Prominent DOGE Staffer Is Grandson Of Turncoat KGB Spy
Edward “Big Balls” Coristine happens to be the descendant of Valery Martynov, a KGB agent who spied for the US.
[A brief editorial note: About 10 years ago, I began researching the Year of the Spy and some famous Reagan-era espionage cases. This post draws from that research. See also my previously published article about the NSA traitor Ronald Pelton.]
Among the cadre of DOGE engineers now rooting through the guts of the administrative state, few have attracted more curiosity than Edward “Big Balls” Coristine, a 19-year-old coder who interned for three months for Neuralink, Elon Musk’s brain implant company. Coristine has a brief but colorful history that includes being fired from Path Networks, a cybersecurity company, for giving company documents to a competitor. He apparently palled around with a criminal hacking group called The Com and, according to a Telegram account associated with him, had solicited hacking services online. In 2021, he founded a company called Tesla.Sexy LLC that, according to Wired, “controls dozens of web domains, including at least two Russian-registered domains. One of those domains, which is still active, offers a service called Helfie, which is an AI bot for Discord servers targeting the Russian market.”

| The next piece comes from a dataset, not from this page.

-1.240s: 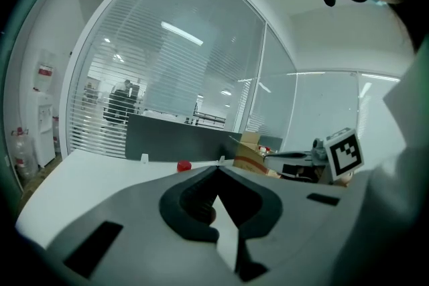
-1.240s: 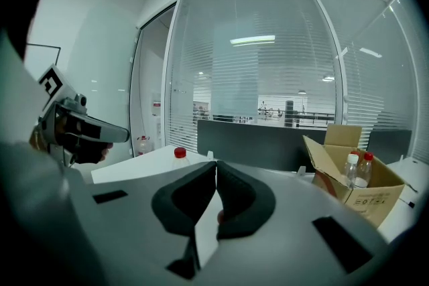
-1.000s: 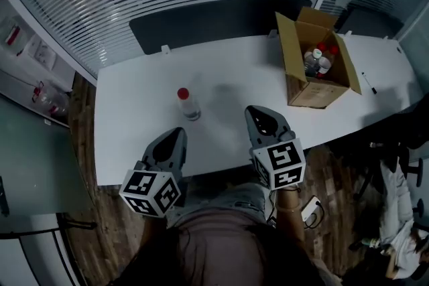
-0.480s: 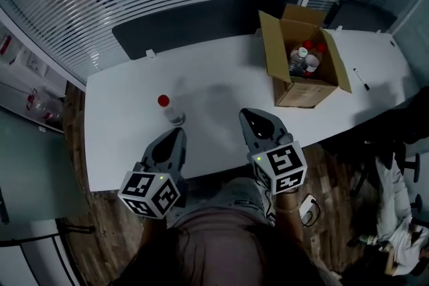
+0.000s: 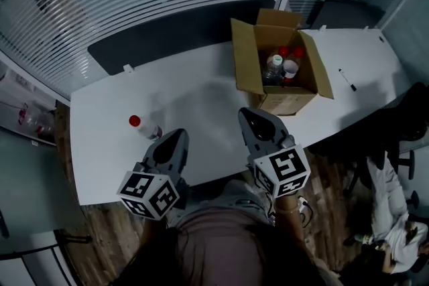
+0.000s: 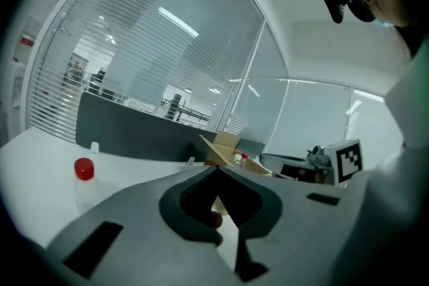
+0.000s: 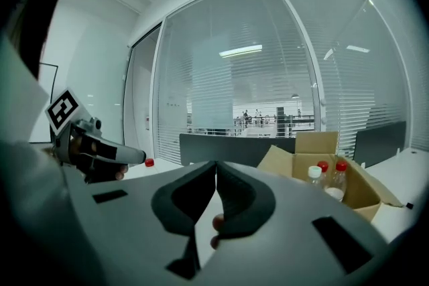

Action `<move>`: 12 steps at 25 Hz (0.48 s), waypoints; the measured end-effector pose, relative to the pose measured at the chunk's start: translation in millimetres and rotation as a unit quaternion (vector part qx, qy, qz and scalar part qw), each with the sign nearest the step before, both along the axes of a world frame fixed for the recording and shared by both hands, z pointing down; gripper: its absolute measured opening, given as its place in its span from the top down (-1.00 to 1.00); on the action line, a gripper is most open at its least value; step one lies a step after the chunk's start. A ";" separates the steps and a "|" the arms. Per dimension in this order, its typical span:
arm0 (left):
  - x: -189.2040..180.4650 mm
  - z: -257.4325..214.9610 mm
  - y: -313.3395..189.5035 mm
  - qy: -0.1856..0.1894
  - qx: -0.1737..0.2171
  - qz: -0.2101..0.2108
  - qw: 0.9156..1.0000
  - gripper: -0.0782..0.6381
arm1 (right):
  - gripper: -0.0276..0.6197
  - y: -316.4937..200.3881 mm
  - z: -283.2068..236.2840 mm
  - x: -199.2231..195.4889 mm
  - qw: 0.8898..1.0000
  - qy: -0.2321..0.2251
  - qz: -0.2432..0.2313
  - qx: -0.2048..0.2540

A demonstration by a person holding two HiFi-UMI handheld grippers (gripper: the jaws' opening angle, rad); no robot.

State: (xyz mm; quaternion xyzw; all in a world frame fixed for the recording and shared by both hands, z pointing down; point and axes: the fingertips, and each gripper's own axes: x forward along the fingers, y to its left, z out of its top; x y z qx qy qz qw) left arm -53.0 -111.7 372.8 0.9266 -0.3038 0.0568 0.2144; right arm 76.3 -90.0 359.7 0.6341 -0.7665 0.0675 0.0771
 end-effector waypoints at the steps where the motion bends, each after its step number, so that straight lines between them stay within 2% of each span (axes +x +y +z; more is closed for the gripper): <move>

A lot about DOGE remains unknown – like who’s officially in charge – but Coristine has email addresses at USAID and the Department of Homeland Security and was recently seen inside the Cybersecurity and Infrastructure Security Agency and the State Department. Across the federal government, he seems to have the run of the place.
There’s one aspect of Coristine’s background that has escaped public notice: his grandfather, Valery Martynov, was a KGB spy who played an intriguing role in a sprawling 1980s espionage drama.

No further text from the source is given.